Ross’s Senate career was defined by his role in the impeachment trial of President Andrew Johnson in 1868. As one of seven Republican senators who broke with their party to oppose conviction, Ross was the last of the seven to cast his vote and thus the man whose decision determined Johnson’s fate. On the crucial article of impeachment, the Senate voted 35–19 in favor of conviction, one vote short of the two-thirds majority required by the Constitution, and Johnson remained in office. Ross’s motives have been debated ever since. Some contemporaries and later critics alleged that he was influenced by patronage considerations involving his Kansas colleague Samuel C. Pomeroy and Senator Benjamin Wade, or that he sought favors from Johnson’s administration.

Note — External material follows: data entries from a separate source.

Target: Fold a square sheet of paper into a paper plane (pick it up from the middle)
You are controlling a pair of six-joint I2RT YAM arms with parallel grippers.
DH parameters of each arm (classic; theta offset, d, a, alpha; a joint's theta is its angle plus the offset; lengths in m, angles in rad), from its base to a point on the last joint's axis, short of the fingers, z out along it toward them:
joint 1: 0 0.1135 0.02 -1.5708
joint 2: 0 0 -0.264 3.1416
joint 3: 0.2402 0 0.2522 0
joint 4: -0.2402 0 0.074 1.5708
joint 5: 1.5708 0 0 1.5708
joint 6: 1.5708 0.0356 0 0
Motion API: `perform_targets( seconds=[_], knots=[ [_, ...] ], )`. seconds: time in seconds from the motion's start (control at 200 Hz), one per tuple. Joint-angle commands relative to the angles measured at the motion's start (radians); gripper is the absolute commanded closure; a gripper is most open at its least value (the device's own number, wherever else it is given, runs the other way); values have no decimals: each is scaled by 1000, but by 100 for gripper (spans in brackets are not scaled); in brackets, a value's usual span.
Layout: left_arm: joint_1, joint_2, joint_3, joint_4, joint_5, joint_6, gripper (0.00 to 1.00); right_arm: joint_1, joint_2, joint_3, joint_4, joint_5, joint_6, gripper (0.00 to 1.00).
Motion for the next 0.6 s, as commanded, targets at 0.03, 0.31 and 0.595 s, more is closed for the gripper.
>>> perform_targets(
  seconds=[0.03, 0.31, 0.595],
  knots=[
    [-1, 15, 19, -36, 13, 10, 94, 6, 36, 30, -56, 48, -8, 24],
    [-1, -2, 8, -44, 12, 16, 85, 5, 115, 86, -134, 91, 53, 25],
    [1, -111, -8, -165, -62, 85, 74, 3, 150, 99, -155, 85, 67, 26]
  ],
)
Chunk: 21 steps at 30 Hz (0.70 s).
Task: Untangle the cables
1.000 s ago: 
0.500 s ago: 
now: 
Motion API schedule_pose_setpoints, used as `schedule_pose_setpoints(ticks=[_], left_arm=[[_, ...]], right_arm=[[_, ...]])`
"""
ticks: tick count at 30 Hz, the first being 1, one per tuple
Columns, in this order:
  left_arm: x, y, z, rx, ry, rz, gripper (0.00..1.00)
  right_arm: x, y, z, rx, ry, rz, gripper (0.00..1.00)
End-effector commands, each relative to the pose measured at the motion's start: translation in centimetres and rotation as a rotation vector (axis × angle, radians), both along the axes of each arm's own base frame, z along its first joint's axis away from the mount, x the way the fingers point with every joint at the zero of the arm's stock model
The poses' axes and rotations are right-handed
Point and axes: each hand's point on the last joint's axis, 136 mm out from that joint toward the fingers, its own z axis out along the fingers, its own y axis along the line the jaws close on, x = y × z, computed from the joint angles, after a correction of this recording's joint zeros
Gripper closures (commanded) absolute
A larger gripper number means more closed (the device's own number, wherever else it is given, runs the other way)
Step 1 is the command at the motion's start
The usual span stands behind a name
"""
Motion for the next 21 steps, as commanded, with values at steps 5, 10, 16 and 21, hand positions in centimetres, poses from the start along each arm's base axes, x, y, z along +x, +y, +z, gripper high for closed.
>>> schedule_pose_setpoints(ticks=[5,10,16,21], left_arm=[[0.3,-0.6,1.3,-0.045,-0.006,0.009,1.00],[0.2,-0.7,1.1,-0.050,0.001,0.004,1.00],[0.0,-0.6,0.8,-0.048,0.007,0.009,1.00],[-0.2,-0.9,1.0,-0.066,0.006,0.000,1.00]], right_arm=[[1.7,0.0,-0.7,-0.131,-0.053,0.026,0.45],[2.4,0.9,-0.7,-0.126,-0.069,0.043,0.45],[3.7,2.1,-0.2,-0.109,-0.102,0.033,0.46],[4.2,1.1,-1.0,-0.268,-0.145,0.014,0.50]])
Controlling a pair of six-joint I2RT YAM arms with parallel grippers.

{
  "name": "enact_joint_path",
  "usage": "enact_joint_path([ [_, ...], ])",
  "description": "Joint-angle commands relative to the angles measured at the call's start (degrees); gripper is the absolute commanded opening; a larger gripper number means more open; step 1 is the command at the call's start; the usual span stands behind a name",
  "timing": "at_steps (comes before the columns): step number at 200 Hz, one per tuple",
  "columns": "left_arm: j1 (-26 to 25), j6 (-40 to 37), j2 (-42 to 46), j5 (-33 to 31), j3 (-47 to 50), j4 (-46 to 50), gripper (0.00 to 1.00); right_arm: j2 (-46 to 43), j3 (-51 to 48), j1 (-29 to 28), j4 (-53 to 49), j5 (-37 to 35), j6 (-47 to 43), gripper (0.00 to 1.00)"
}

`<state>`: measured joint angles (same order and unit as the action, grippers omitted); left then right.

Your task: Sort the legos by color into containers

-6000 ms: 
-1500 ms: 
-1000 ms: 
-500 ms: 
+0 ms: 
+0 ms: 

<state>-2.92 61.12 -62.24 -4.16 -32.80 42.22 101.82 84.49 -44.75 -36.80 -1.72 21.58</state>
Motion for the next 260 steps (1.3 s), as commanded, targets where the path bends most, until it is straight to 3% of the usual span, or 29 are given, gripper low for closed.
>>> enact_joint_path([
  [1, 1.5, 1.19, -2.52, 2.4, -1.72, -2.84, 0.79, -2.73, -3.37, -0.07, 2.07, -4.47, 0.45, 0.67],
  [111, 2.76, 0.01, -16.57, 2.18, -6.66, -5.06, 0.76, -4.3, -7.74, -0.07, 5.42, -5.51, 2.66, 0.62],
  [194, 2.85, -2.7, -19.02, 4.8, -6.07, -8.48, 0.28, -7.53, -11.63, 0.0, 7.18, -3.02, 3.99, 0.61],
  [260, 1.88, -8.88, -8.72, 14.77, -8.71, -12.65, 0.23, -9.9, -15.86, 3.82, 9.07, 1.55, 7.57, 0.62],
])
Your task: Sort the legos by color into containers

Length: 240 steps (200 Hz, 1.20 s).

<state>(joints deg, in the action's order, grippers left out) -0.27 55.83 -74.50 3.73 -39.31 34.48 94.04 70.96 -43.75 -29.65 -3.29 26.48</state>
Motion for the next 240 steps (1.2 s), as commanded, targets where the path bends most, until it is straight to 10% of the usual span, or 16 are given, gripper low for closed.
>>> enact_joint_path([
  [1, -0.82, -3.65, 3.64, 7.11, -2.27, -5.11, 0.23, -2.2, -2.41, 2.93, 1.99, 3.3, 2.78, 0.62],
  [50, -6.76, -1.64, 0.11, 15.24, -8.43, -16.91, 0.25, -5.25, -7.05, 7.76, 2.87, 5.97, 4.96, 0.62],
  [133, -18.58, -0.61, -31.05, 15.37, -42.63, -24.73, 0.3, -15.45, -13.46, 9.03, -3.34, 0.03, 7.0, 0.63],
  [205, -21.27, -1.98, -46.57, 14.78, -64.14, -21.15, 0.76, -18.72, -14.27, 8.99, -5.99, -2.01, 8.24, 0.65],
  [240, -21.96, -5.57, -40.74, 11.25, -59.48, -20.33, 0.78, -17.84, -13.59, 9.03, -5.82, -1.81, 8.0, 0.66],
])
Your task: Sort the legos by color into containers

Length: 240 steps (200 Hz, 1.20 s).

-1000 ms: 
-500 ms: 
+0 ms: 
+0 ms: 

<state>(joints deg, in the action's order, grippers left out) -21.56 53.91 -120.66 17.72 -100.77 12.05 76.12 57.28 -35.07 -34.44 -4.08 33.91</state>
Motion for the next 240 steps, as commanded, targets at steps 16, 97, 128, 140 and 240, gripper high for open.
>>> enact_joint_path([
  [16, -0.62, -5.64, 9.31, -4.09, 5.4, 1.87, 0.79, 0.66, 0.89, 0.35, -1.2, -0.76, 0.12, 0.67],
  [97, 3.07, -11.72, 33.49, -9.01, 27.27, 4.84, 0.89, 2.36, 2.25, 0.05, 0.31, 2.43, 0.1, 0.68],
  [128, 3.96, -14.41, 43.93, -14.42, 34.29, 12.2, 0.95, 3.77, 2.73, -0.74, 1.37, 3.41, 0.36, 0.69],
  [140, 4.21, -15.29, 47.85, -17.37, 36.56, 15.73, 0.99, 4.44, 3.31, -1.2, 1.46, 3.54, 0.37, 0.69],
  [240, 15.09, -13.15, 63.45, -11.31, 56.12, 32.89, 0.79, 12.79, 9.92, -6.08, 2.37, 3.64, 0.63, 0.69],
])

Others have argued that Ross believed Johnson had the legal authority to remove Secretary of War Edwin M. Stanton, who had been appointed under President Abraham Lincoln, or that although Ross thought Johnson had violated the Tenure of Office Act, he did not regard that violation as warranting removal from office. Kansas newspapers at the time widely condemned Ross, asserting that he had abandoned his radical Republican leanings under the influence of his former Civil War commander, Thomas Ewing Jr., an outspoken supporter of Johnson. Ewing later praised Ross in a letter, calling him “preeminent for courage” for both his conduct in battle and his willingness to risk his career by opposing conviction, noting that Ross knew the decision would likely consign him to private life and the denunciation of most of his party. Allegations of bribery surrounded several of the Republican senators who voted for acquittal, and there is significant evidence suggesting that Ross may have been offered inducements; however, a subsequent investigation by the House of Representatives found no proof of criminal conduct. His stand later attracted national attention when he was included as one of eight U.S. senators profiled in John F. Kennedy’s 1956 Pulitzer Prize–winning book “Profiles in Courage,” which portrayed his vote as an act of political bravery.

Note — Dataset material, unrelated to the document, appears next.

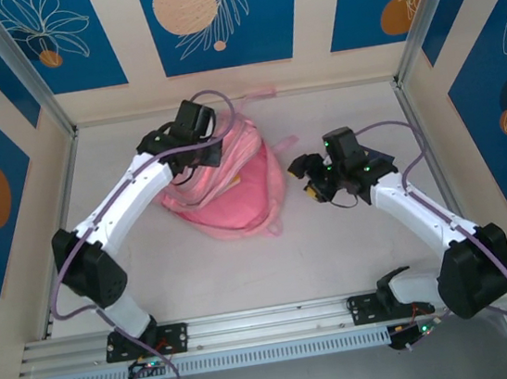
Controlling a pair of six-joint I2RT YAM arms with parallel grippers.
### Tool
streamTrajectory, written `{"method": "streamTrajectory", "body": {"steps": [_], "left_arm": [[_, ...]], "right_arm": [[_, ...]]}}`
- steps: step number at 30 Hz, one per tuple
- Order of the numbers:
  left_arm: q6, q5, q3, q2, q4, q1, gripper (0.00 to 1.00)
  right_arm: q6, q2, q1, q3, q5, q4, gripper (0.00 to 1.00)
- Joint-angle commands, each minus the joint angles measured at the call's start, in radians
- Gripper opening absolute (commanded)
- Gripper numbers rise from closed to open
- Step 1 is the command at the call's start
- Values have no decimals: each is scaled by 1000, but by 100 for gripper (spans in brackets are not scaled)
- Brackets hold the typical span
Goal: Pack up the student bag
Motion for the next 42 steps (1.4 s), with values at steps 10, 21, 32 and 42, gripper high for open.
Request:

After leaving the Senate in 1871, Ross briefly returned to journalism, launching a newspaper in Coffeyville, Kansas. Disillusioned with the Republican Party, he left it after 1872 and thereafter affiliated with the Democratic Party. In 1880 he ran unsuccessfully as a Democrat for governor of Kansas. A visit to New Mexico in 1882 improved his health, and he decided to relocate there permanently. Settling in Albuquerque, he studied law, was admitted to the bar, and practiced law while also beginning work on a history of the Johnson impeachment. His political career resumed when President Grover Cleveland, a Democrat, appointed him governor of the New Mexico Territory, a post he held from 1885 to 1889. Later he served as secretary of the New Mexico Bureau of Immigration from 1894 to 1896. In 1896 he published “History of the Impeachment of Andrew Johnson,” presenting his own account and defense of his actions in 1868. Over time, public opinion in Kansas softened, and many Kansans came to view his impeachment vote more favorably. In 1907 General Hugh Cameron of Lawrence, Kansas, visited Ross in New Mexico and brought written testimonials from numerous Kansas citizens expressing renewed respect and appreciation.

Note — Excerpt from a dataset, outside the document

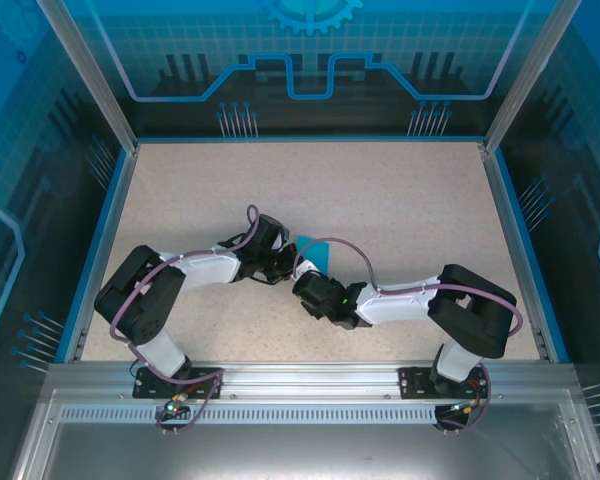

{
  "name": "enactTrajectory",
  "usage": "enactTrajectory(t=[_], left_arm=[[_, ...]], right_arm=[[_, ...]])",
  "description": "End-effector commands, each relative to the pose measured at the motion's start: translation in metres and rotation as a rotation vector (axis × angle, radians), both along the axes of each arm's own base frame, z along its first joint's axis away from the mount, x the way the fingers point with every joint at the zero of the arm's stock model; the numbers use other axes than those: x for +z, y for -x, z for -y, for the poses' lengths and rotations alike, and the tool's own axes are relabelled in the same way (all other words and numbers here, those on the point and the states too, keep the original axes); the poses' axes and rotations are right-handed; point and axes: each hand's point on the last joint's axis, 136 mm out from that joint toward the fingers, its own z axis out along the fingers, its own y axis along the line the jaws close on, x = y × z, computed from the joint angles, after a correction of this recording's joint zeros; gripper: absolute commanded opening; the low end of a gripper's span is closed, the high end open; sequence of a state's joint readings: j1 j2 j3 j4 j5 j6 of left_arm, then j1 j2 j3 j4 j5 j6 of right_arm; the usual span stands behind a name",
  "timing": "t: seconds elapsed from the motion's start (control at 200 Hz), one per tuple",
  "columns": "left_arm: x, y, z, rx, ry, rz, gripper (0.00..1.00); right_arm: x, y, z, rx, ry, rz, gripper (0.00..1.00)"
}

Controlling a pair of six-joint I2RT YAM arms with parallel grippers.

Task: Fold a paper plane with a square sheet of paper (pick it up from the middle)
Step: Fold the wing for the fifth time at the center of the table.

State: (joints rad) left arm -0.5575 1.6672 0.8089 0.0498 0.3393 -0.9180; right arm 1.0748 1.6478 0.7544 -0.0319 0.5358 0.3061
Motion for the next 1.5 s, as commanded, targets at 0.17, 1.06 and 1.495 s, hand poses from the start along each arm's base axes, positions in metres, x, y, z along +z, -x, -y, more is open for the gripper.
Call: enactTrajectory(t=[0.17, 1.06, 1.495], left_arm=[[0.008, 0.003, 0.004, -0.016, 0.017, -0.007, 0.00], [0.054, 0.006, -0.044, 0.126, -0.113, 0.147, 0.51], [0.035, -0.001, -0.015, 0.071, -0.062, 0.010, 0.69]], right_arm=[[-0.001, 0.003, -0.005, -0.017, -0.040, -0.005, 0.17], [0.008, 0.002, 0.000, 0.007, -0.531, -0.256, 0.05], [0.002, 0.001, 0.010, -0.023, -0.621, -0.294, 0.06]])
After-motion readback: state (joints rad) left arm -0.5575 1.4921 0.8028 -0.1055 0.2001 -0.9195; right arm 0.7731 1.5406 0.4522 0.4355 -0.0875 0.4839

In his personal life, Ross married Fannie Lathrop (1827–1899) in 1848 in Sandusky, Ohio. The couple had several children, including Lillian, Arthur, Pitt, Flynt, Edmundie, Kay, and Fannie. Edmund Gibson Ross died in Albuquerque, New Mexico, on May 8, 1907 (contemporary accounts also record May 9, 1907, as the date of death). He was interred at Fairview Memorial Park Cemetery in Albuquerque.